ACTIVITY:
Copy out the entries below exactly as they stand, but only from the line containing "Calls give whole" through the line containing "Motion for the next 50".

RECORDS TO USE:
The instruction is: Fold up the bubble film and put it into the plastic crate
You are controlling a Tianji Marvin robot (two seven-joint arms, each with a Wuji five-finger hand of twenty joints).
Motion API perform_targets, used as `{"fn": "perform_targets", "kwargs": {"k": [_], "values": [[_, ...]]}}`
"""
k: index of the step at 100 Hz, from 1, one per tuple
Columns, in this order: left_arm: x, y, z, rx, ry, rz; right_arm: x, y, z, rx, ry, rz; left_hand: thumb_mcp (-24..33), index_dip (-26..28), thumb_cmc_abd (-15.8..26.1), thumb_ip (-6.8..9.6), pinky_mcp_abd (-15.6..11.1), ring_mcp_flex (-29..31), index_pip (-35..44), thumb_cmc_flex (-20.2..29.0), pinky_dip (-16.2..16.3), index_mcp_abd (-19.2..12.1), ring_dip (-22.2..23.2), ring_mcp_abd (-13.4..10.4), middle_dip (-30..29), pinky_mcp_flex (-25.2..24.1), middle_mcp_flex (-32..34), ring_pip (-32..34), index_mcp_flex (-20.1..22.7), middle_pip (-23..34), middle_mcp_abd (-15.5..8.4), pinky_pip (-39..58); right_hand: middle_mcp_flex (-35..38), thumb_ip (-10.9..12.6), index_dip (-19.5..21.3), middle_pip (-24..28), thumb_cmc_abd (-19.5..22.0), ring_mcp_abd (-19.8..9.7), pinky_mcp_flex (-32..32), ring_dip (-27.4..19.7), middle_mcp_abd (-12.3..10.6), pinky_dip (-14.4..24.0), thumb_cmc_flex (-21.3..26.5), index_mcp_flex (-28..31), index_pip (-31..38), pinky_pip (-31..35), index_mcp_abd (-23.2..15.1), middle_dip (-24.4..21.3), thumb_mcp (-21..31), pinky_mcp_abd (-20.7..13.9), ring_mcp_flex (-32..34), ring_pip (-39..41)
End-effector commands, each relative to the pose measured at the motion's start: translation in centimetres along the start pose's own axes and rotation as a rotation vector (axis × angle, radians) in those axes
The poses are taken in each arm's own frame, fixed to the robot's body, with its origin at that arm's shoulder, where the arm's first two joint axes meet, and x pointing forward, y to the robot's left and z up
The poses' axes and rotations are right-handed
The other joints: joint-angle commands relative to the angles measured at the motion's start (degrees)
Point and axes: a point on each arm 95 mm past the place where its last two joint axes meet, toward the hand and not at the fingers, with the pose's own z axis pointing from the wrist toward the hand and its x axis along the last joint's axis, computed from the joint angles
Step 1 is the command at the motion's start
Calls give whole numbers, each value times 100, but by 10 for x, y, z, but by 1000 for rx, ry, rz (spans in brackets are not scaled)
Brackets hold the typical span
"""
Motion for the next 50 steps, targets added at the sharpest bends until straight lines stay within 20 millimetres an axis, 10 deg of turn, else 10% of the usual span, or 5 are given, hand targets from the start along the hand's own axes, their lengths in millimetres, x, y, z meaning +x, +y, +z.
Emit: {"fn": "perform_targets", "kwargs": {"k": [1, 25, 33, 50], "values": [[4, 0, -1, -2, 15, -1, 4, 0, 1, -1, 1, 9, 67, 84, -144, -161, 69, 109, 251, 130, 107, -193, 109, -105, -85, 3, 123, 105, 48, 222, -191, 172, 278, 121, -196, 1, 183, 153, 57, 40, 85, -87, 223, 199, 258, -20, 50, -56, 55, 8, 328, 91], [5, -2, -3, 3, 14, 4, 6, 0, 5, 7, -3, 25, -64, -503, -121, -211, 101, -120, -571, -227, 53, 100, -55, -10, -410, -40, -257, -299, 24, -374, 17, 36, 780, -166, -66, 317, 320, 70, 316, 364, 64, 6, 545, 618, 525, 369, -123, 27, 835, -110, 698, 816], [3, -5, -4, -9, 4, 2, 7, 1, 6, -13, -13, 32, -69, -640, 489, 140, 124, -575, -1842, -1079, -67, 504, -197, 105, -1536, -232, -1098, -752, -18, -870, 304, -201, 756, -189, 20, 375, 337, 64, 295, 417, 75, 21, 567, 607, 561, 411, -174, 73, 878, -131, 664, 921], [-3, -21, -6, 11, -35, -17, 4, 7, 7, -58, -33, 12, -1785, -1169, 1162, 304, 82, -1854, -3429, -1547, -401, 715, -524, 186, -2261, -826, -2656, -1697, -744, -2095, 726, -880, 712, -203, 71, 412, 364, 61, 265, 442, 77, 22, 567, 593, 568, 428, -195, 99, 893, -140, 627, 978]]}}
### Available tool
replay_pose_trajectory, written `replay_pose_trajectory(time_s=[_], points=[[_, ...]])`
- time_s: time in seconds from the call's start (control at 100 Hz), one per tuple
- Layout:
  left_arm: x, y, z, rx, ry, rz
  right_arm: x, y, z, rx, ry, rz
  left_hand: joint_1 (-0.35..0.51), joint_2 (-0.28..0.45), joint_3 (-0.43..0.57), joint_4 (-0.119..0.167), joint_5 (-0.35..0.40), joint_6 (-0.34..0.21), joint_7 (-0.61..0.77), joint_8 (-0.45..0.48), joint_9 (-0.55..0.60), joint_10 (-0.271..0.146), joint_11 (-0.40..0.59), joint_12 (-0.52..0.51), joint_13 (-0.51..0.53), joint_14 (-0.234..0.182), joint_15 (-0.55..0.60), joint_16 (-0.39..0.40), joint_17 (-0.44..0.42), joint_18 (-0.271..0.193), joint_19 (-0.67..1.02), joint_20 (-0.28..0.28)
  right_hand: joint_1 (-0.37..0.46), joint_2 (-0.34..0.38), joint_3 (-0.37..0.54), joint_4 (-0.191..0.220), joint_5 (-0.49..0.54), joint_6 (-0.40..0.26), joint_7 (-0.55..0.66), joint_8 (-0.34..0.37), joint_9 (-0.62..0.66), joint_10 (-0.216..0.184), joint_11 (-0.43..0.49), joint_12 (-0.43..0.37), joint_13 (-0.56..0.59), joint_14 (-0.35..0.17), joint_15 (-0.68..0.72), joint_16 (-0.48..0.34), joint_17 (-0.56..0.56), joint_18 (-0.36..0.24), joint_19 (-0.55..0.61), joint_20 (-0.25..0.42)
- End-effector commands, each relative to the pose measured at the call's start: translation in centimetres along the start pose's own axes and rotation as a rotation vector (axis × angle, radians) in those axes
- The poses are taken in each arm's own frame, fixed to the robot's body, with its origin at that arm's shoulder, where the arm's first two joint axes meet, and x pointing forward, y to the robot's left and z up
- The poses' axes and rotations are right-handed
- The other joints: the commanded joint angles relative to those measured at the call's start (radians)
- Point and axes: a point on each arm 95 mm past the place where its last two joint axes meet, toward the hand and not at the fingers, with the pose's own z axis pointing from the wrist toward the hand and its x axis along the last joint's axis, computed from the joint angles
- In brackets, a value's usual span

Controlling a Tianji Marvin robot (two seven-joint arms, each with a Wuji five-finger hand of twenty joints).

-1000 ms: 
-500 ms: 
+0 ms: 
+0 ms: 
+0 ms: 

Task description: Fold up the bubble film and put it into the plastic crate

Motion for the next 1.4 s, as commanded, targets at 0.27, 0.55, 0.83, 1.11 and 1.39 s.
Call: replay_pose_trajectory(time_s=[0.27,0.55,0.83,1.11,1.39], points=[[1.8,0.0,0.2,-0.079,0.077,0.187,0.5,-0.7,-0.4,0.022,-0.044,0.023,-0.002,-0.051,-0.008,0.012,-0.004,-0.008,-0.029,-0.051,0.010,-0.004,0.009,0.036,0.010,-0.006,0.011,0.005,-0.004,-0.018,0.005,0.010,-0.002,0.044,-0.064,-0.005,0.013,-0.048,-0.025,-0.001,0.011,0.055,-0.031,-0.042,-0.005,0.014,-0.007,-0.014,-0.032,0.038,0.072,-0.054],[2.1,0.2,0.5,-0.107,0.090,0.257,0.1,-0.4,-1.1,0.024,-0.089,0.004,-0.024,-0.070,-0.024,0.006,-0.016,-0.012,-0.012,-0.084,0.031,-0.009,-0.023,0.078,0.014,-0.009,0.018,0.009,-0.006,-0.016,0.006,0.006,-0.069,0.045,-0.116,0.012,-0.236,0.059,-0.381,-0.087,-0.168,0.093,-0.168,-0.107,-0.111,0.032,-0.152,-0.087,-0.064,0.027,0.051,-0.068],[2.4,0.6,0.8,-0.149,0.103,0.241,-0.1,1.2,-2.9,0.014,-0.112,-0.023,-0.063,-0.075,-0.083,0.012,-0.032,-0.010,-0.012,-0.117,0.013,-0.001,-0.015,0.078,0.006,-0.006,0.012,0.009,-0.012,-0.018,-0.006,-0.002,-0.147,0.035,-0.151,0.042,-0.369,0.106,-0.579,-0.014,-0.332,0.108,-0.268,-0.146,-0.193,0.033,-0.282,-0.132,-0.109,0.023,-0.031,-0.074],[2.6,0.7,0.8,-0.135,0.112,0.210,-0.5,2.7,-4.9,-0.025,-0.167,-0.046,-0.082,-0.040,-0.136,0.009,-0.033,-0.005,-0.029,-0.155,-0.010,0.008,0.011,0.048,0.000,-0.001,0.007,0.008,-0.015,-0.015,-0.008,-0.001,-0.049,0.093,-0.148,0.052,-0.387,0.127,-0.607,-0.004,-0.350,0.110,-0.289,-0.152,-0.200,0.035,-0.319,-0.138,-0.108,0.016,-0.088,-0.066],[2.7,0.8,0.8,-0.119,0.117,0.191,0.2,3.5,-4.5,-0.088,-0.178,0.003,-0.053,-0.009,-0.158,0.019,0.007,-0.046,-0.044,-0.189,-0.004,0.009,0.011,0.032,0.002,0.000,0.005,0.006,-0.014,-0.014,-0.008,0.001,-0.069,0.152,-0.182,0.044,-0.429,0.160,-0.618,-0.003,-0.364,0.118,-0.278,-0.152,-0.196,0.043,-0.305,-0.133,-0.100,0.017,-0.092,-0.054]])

TASK RESULT:
Calls give whole numbers, each value times 100, but by 10 for x, y, z, but by 1000 for rx, ry, rz (spans in brackets are not scaled)
Brackets hold the typical span
"""
Motion for the next 50 steps, targets added at the sharpest bends until straight lines stay within 20 millimetres an axis, 10 deg of turn, else 10% of the usual span, or 5 are given, hand targets from the start along the hand's own axes, their lengths in millimetres, x, y, z meaning +x, +y, +z.

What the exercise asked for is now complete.